THE PROBLEM —
Please read the records below and return each line holding the string "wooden".

(Stored data)
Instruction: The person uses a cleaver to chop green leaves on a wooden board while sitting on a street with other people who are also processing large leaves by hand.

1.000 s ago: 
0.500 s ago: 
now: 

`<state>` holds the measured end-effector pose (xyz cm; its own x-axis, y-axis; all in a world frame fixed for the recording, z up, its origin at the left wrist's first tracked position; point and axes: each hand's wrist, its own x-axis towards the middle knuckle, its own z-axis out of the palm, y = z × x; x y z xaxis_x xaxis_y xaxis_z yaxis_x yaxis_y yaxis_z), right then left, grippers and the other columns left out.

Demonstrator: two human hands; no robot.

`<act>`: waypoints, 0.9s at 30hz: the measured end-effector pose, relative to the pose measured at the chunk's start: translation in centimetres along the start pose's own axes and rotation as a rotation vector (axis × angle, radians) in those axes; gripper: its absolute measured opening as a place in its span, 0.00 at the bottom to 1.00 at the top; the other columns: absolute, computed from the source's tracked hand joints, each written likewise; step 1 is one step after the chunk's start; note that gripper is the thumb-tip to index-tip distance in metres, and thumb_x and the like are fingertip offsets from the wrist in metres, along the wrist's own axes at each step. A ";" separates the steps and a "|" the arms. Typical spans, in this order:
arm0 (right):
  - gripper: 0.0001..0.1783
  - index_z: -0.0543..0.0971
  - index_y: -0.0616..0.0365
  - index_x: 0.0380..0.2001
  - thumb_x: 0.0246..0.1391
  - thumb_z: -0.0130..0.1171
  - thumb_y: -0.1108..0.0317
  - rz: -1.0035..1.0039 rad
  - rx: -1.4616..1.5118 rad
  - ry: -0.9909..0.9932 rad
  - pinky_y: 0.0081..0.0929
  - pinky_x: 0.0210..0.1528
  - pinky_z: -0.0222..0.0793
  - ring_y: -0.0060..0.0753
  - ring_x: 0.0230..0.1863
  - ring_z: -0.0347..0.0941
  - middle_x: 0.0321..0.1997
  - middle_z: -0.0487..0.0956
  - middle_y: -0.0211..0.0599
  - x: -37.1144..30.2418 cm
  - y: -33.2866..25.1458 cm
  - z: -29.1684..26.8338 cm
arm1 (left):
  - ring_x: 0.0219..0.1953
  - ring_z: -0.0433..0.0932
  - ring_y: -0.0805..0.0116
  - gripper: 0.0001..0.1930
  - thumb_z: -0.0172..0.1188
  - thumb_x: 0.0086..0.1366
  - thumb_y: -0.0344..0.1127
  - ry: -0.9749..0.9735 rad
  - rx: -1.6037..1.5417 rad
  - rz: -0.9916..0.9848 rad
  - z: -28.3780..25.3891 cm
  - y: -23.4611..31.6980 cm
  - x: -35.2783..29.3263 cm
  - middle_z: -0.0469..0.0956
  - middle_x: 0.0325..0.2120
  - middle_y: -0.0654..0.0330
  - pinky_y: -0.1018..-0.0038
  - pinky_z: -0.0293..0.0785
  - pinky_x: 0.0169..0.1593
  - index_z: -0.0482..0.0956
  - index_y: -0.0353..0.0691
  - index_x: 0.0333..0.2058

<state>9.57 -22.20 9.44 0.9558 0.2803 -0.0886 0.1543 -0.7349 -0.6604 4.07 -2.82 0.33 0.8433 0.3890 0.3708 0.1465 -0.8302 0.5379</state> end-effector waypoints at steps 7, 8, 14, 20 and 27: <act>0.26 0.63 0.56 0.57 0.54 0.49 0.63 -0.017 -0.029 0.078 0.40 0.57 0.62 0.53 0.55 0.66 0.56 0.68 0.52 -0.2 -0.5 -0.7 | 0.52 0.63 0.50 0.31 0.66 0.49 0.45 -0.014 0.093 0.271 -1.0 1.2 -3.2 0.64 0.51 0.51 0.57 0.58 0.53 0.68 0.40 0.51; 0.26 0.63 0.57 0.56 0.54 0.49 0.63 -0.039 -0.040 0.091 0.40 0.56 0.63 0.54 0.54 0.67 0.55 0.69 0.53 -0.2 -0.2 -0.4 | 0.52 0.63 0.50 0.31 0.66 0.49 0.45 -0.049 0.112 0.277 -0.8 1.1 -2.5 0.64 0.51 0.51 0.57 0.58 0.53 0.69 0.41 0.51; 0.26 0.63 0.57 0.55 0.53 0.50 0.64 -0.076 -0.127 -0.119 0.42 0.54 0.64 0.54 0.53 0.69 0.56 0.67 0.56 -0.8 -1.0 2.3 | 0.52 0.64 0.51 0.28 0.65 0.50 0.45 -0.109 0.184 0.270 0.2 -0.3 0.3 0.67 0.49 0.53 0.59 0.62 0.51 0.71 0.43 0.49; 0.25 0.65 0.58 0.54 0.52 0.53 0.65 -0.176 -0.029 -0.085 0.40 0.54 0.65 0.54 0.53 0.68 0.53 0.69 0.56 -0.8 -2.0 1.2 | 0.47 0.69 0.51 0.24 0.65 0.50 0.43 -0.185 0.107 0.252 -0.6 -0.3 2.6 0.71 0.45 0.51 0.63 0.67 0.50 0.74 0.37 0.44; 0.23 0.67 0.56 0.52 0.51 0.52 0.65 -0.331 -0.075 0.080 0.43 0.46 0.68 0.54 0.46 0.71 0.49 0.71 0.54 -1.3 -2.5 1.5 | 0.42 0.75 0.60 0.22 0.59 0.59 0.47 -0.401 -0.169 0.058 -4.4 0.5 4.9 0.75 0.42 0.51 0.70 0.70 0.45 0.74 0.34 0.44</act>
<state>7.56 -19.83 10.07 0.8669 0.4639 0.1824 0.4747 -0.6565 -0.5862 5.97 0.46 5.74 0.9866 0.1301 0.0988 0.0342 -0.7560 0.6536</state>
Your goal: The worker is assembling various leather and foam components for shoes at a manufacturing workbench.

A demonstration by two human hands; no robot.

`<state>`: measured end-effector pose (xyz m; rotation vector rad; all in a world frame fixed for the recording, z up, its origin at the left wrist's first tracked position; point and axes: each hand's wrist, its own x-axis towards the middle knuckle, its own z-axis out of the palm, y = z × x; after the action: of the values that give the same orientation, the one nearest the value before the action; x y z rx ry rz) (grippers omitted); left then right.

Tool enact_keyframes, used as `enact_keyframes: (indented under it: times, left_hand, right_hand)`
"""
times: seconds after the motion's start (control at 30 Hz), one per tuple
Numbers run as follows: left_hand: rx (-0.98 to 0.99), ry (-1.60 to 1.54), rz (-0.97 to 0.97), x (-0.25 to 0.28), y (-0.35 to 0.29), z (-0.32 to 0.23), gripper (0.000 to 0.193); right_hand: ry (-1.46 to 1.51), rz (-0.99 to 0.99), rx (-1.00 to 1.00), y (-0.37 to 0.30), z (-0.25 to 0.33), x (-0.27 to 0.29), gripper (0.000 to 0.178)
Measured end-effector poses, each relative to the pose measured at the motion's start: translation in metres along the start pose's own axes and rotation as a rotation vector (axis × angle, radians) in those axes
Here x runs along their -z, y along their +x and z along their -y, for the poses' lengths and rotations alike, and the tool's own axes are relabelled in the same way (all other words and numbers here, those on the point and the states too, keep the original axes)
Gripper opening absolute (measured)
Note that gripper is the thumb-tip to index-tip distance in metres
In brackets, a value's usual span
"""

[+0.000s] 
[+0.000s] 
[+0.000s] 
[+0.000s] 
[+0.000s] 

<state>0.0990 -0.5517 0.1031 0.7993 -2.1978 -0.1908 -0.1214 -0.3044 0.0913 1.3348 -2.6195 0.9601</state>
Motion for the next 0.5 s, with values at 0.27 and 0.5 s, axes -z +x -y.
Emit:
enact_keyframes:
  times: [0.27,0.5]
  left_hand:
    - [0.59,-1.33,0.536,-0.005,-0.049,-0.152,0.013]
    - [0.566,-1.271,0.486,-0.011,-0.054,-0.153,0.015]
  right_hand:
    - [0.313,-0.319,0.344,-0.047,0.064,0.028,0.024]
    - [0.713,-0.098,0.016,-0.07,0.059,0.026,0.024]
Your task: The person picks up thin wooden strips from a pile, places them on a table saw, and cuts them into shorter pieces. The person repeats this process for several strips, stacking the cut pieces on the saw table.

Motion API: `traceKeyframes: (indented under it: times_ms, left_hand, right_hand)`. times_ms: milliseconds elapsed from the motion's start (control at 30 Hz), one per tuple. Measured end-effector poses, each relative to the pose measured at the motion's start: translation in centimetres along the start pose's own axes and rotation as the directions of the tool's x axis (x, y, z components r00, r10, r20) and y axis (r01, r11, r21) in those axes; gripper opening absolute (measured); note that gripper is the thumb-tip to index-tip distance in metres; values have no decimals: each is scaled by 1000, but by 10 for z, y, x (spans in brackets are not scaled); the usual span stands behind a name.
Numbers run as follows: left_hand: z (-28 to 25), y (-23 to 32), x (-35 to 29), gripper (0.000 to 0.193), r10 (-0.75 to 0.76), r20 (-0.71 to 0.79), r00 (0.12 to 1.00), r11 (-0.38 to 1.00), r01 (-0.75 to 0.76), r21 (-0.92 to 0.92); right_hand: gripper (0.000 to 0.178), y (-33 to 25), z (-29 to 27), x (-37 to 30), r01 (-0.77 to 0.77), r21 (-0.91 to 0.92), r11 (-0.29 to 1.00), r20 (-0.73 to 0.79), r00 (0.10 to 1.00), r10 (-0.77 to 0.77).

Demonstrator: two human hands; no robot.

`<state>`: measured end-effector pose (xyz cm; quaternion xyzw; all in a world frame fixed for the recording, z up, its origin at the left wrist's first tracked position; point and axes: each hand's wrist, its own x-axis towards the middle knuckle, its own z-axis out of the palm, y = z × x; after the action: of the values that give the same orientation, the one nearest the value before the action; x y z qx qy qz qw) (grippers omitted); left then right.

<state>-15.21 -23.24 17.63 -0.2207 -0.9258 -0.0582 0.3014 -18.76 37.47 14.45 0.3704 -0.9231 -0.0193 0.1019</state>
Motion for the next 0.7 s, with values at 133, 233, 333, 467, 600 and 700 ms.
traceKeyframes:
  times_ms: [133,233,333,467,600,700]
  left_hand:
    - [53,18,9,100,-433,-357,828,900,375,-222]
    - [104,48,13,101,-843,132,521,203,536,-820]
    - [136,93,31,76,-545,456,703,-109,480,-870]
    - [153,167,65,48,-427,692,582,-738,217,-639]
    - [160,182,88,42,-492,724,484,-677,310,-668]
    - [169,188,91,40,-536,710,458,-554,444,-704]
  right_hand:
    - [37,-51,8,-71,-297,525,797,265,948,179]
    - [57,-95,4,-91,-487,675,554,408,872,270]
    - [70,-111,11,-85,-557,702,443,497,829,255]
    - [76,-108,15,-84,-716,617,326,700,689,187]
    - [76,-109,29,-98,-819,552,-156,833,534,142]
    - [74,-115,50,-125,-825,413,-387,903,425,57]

ANSWER AREA —
Instruction: The person uses a cleaver to chop green leaves on a wooden board while sitting on a street with other people who are also processing large leaves by hand.
Your task: The person picks up thin wooden strips from a pile, places them on a table saw, and cuts them into shorter pieces. The person repeats this process for several strips, stacking the cut pieces on the saw table.

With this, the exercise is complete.